This need is reflected in the training courses that are now being offered. Microsoft recently launched its own AI offering, Azure Applied AI Services, and MIT just launched a new RPA graduate course to meet market demand. Nevertheless, this is still a shortlist of candidates. The industry is growing faster than the know-how.

The Value of Transferable Skills in Automation

Jobs are often well paid. For example, in the UK, Glassdoor data suggests that RPA developers are paid an average of £ 6,000 more than other developers. And job seekers may already have some of the skills recruiters look for.

I started my career in mobile phone sales and was promoted to a senior position before becoming a project manager working on voice technologies for Vodafone. I later moved to Capita, where I helped scale the automation department from three to 177 people.

Since then, my focus has been on automation and I’ve seen firsthand how difficult it can be to find the right candidates for these roles. It’s about gaining the depth and breadth of skills that are difficult in the marketplace. There are many transferable skills that can help create a pipeline from a wide variety of jobs into the world of automation. Recruiters want to see you have battle scars.

The most sought-after jobs in automation, AI and RPA

Project managers and business analysts are in demand, system architects and lead developers are particularly in demand.

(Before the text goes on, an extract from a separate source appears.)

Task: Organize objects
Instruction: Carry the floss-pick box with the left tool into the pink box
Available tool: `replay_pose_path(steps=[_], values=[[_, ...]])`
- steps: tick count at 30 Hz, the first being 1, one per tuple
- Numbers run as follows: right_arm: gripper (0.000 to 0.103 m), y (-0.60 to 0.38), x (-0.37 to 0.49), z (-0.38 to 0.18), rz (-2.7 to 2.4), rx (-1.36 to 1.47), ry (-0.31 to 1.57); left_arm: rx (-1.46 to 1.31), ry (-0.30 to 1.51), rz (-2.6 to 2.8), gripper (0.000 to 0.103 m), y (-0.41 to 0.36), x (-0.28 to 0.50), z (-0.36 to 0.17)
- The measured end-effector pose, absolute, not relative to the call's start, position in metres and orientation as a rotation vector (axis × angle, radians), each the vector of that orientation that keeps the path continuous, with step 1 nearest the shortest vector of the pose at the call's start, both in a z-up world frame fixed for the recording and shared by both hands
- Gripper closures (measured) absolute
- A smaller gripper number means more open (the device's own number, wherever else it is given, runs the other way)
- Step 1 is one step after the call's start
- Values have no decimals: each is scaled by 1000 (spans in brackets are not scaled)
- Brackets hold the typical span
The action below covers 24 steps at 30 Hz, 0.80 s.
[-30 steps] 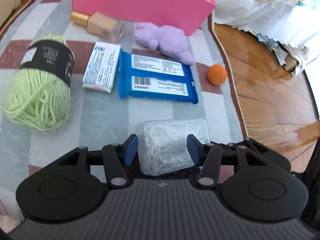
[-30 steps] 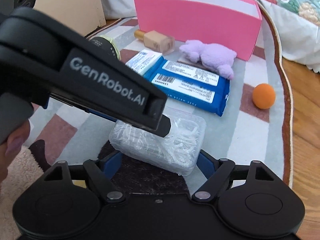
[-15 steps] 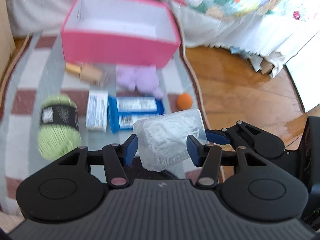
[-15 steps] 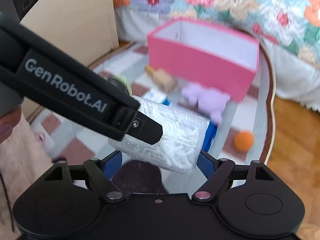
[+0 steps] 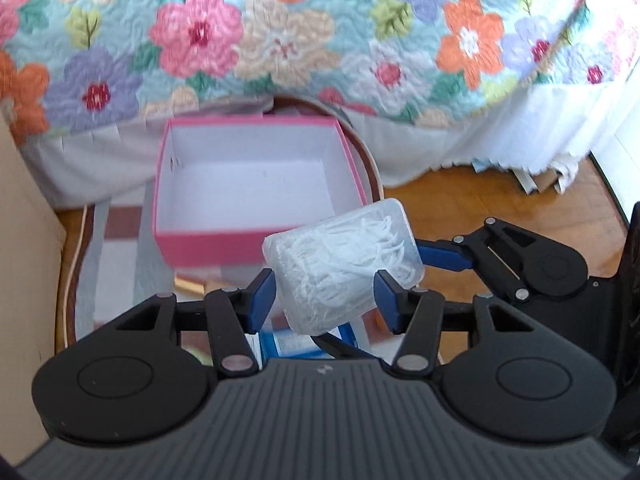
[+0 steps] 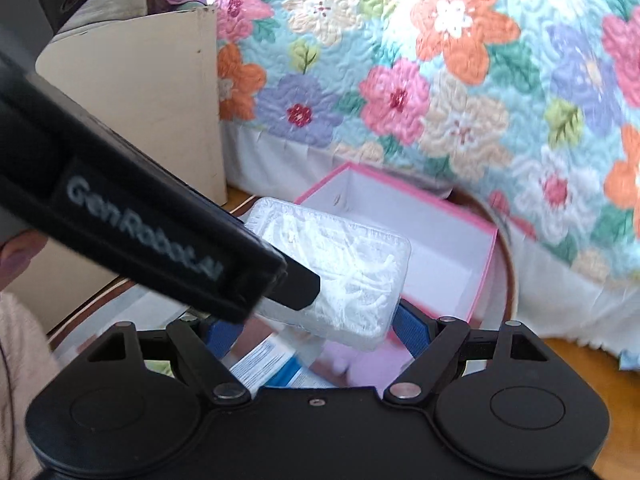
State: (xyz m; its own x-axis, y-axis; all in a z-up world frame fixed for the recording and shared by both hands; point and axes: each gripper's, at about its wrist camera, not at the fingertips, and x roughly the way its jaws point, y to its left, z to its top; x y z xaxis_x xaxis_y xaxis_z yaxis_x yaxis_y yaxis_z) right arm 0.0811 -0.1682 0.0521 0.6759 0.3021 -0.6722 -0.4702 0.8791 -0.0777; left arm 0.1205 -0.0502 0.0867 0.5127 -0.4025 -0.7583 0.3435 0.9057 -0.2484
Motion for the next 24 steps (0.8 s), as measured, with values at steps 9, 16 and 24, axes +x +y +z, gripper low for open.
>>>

Experienced Center of Excellence program leaders can be difficult to find and are therefore in great demand.

It all comes down to experience. There are many candidates who claim to have RPA experience, but few of them have applied their skills in various industries. What is needed are people with a wide range of experience, including in cognitive technologies.

Although there are many developers in Blue Prism and UiPath, Automation Anywhere developers are still scarce and companies are forced to look for resources overseas. Knowledge of related technologies such as cloud, chatbots and natural language processing are rated highly, while business analysts increasingly need in-depth knowledge of vendor ecosystems and process / task mining in order to stand out from the competition.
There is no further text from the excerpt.